§ **EXERCISE DIRECTIONS**: With pictures excluded, copy word for word the lines in the data below from the line containing "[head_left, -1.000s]" through the line containing "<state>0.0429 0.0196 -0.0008".

§ **DATA BLOCK**:
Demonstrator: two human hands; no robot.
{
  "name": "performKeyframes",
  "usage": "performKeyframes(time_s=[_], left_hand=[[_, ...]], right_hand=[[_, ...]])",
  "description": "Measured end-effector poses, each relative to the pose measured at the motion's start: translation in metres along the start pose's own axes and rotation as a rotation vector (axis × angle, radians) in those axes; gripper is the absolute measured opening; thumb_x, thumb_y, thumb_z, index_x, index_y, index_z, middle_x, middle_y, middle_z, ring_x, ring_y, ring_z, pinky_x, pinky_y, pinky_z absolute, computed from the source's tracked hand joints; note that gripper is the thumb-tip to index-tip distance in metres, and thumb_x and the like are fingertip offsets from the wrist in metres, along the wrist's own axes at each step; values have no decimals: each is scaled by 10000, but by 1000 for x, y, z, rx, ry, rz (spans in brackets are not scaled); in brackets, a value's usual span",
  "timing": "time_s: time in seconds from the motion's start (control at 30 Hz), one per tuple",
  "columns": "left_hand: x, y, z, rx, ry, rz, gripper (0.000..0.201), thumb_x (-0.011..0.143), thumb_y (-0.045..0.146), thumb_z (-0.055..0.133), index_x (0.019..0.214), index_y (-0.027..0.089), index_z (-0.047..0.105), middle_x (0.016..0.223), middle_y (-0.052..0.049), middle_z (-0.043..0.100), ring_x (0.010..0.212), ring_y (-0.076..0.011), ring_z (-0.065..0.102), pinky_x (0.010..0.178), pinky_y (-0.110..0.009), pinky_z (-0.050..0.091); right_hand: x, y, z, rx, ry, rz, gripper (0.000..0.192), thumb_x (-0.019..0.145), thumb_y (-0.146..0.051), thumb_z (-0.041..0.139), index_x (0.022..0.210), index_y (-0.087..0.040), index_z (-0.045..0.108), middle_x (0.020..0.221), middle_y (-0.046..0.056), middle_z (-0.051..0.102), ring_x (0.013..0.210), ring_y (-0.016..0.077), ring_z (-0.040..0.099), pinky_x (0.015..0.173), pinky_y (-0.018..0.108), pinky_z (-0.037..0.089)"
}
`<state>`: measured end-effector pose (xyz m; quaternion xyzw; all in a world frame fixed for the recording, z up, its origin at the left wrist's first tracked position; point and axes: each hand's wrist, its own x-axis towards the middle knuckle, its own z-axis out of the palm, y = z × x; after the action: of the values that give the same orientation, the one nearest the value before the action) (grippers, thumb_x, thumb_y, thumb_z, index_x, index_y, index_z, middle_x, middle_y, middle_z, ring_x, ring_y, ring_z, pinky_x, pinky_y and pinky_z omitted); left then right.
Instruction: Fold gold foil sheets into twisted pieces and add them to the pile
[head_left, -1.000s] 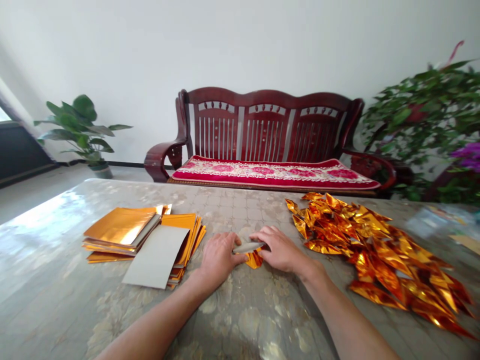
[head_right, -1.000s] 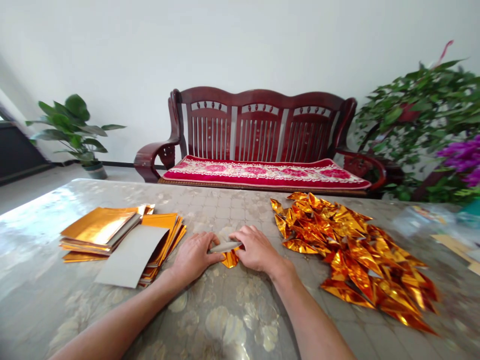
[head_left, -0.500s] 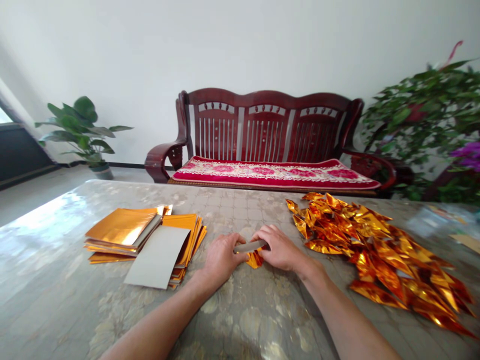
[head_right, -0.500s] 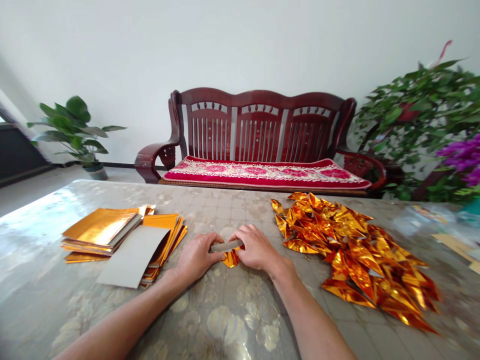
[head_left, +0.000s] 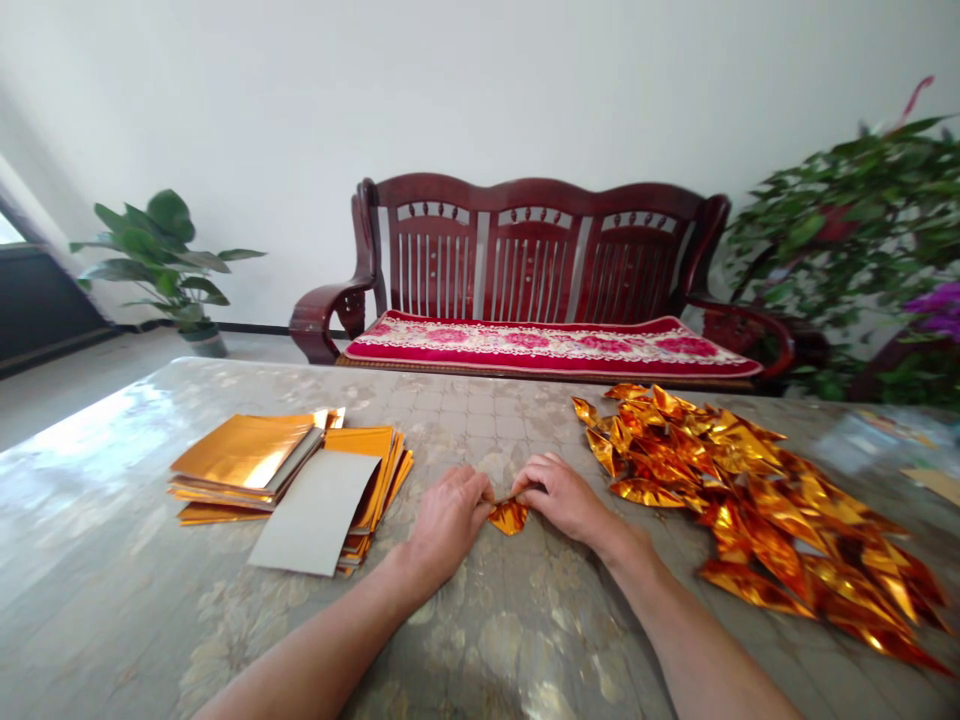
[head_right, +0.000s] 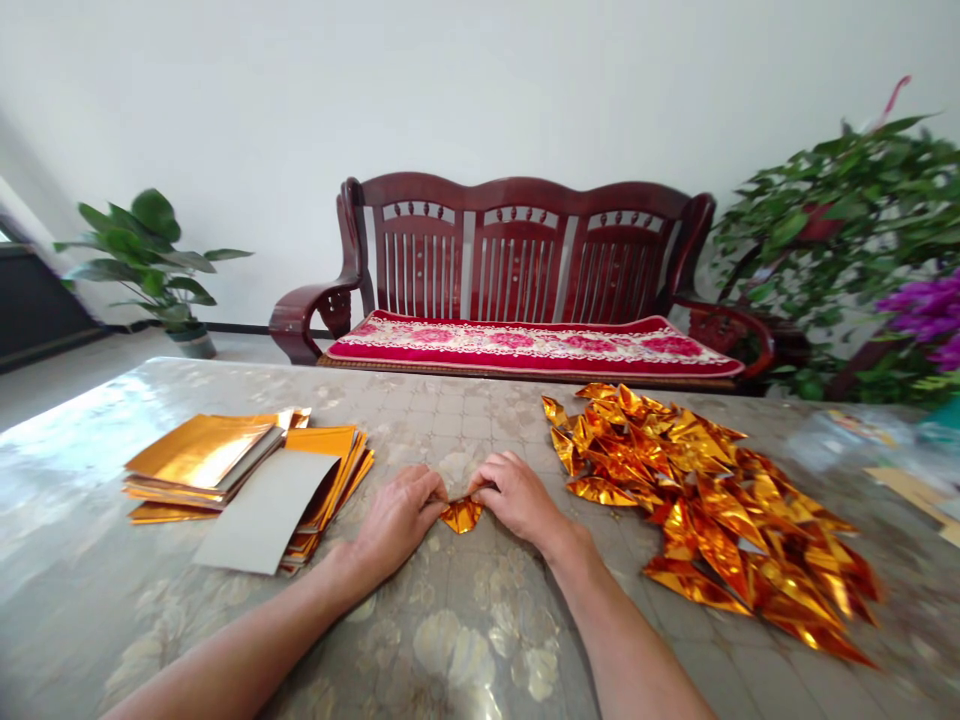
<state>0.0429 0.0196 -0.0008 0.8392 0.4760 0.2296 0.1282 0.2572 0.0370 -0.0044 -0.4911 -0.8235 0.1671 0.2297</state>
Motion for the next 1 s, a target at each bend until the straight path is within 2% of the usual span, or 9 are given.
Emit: performKeyframes(time_s=[0.3, 0.47, 0.63, 0.8, 0.93, 1.0], left_hand=[[-6, 7, 0, 352, -54, 215, 114, 958, 184, 496, 898, 214, 587, 907, -21, 618, 858, -210, 553, 726, -322, 416], [-15, 10, -1, 423, -79, 267, 77, 950, 196, 519, 928, 210, 592, 925, -36, 615, 888, -224, 546, 751, -346, 424], [-22, 13, -1, 458, -153, 286, 87, 945, 183, 518, 946, 192, 604, 917, -43, 620, 867, -234, 553, 750, -365, 430], [-27, 19, -2, 489, -166, 245, 94, 926, 163, 545, 991, 178, 612, 937, -49, 624, 853, -240, 565, 749, -373, 430], [-30, 20, -2, 486, -135, 239, 106, 927, 158, 539, 989, 182, 621, 919, -48, 627, 832, -238, 568, 740, -374, 408], [-30, 21, -1, 475, -103, 237, 120, 937, 158, 517, 954, 189, 632, 888, -45, 627, 819, -235, 568, 750, -380, 390]], right_hand=[[-15, 1, 2, -116, 93, -191, 242, 954, -146, 506, 936, -236, 729, 862, 30, 620, 893, 176, 544, 805, 295, 433], [-18, 1, 0, -150, 94, -216, 262, 946, -134, 512, 933, -238, 752, 850, 36, 635, 862, 171, 561, 793, 291, 451], [-20, 4, 1, -159, 111, -248, 270, 900, -90, 542, 951, -238, 762, 849, 37, 648, 840, 170, 571, 783, 291, 461], [-22, 1, -3, -150, 103, -224, 342, 812, -14, 541, 929, -242, 768, 864, 29, 652, 852, 169, 574, 796, 291, 460], [-21, -6, -7, -145, 84, -125, 194, 882, -146, 580, 812, -225, 743, 852, 21, 658, 851, 169, 575, 807, 299, 449], [-20, -8, -7, -146, 90, -55, 203, 907, -215, 597, 729, -214, 696, 815, 14, 647, 844, 168, 567, 792, 296, 440]])
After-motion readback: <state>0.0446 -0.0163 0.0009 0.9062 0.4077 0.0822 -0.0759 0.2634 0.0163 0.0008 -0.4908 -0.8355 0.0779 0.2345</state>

§ **SOLUTION**:
[head_left, -1.000s] 
[head_right, -1.000s] 
[head_left, -0.500s] 
[head_right, -0.500s] 
[head_left, +0.000s] 
[head_right, +0.000s] 
<state>0.0429 0.0196 -0.0008 0.8392 0.4760 0.2296 0.1282 0.2572 0.0370 -0.0044 -0.4911 -0.8235 0.1671 0.2297</state>

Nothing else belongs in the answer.